The value of all goods and services produced in the economy — also called Gross Domestic Product (GDP) — for 2016 totaled $398 billion, according to the Bank of Guyana 2016 annual report. This amount represents an increase of almost $12 billion, or 3.3 percent, over GDP in 2015. Economic growth in 2016 was roughly the same as in 2015.
The overall growth of 3.3 percent was largely because of the 46 percent increase in output in the mining and quarrying sector. Within mining and quarrying, gold output increased by more than 58 percent over the previous year. Likewise, bauxite production increased by almost 2 percent over the previous year. Growth in these sectors helped prevent an overall decline in the economy. However, production in these sectors has more to do with chance than government policies. Thus, these sectors are high-risk and are not a reliable source of sustained economic growth.
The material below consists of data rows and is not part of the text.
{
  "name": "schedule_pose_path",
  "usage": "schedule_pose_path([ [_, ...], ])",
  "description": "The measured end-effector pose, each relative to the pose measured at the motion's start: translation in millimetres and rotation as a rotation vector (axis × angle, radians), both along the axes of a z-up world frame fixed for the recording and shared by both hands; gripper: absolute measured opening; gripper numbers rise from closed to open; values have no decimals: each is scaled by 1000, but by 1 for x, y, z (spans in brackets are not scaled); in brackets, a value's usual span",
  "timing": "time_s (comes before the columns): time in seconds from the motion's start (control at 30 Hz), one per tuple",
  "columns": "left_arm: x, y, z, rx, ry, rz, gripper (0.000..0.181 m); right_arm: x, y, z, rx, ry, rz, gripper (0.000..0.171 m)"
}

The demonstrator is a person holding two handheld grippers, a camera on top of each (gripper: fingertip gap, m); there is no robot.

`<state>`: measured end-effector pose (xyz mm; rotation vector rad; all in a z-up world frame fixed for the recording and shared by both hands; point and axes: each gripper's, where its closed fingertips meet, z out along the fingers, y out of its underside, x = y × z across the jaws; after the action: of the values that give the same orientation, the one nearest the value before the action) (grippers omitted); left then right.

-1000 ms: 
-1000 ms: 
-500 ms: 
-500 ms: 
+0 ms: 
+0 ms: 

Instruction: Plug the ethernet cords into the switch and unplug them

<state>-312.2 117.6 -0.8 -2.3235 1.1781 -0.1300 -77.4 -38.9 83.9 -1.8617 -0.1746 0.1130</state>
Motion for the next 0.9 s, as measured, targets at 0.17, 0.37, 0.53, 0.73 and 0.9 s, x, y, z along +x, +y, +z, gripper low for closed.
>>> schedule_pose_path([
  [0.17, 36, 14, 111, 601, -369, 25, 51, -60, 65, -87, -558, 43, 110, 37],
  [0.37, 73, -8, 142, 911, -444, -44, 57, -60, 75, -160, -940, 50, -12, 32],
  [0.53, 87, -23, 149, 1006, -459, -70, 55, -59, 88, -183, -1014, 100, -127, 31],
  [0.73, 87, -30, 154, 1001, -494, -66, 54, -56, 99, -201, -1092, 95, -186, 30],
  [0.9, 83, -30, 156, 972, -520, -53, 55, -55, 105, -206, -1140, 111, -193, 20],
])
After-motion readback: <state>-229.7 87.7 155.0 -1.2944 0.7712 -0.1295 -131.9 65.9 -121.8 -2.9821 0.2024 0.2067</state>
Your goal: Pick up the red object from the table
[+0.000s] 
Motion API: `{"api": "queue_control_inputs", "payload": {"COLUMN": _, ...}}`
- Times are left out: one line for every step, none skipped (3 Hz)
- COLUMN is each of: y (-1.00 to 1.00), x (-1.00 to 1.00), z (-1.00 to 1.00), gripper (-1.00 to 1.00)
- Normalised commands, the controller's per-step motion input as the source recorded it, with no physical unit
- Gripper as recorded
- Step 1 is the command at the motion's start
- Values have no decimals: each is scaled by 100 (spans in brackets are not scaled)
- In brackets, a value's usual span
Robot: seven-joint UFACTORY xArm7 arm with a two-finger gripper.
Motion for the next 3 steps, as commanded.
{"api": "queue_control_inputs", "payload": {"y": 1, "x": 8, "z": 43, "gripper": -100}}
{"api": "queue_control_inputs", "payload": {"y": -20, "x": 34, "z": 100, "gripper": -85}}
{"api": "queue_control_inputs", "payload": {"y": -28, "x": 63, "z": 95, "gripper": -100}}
Despite a positive overall growth, output in the manufacturing and agriculture sectors dropped by 10 percent each (see chart above). The decline in these sectors represents a significant shift in their performance. Between 2009 and 2015, output in manufacturing and agriculture grew uninterruptedly by an average of 5 percent and 3 percent, respectively. Moreover, a decline of 10 percent in each of these sectors put many jobs and families at risk. The agriculture sector employs 21 percent of the country’s workforce, according to data from the World Bank. Likewise, the industrial sector including manufacturing employs 24 percent of the country workforce.
The services sector remains the largest sector, representing more than half of the economy. However, services grew the least, by only 1 percent over the previous year. This represents a significant decline from the 5 percent average annual growth between 2009 and 2015. The low growth in services corresponds to a decline in private consumption spending of almost 15 percent over the previous year.  The decline in private consumption spending suggests a decline in business and consumer confidence over the same period. Further, this loss of confidence was likely the result of changes in government policies, though other factors may have contributed. The services sector employs 51 percent of the country’s workforce.
The significant decline in manufacturing and agriculture output and the slowdown in services sector activities indicate a major shift from stable growth to more high-risk growth in the economy. Accordingly, the government should adopt policies to restore consumer confidence and thus private consumption spending, and attract new investments to boost growth. This includes rethinking current policies that may have contributed to the significant decline in manufacturing and agriculture sectors, and develop new policies to stimulate widespread growth. Priority should be placed on sectors with the highest potential return in job creation and household income. Stimulating the economy also includes investing in quality and efficient public services that create an attractive business environment.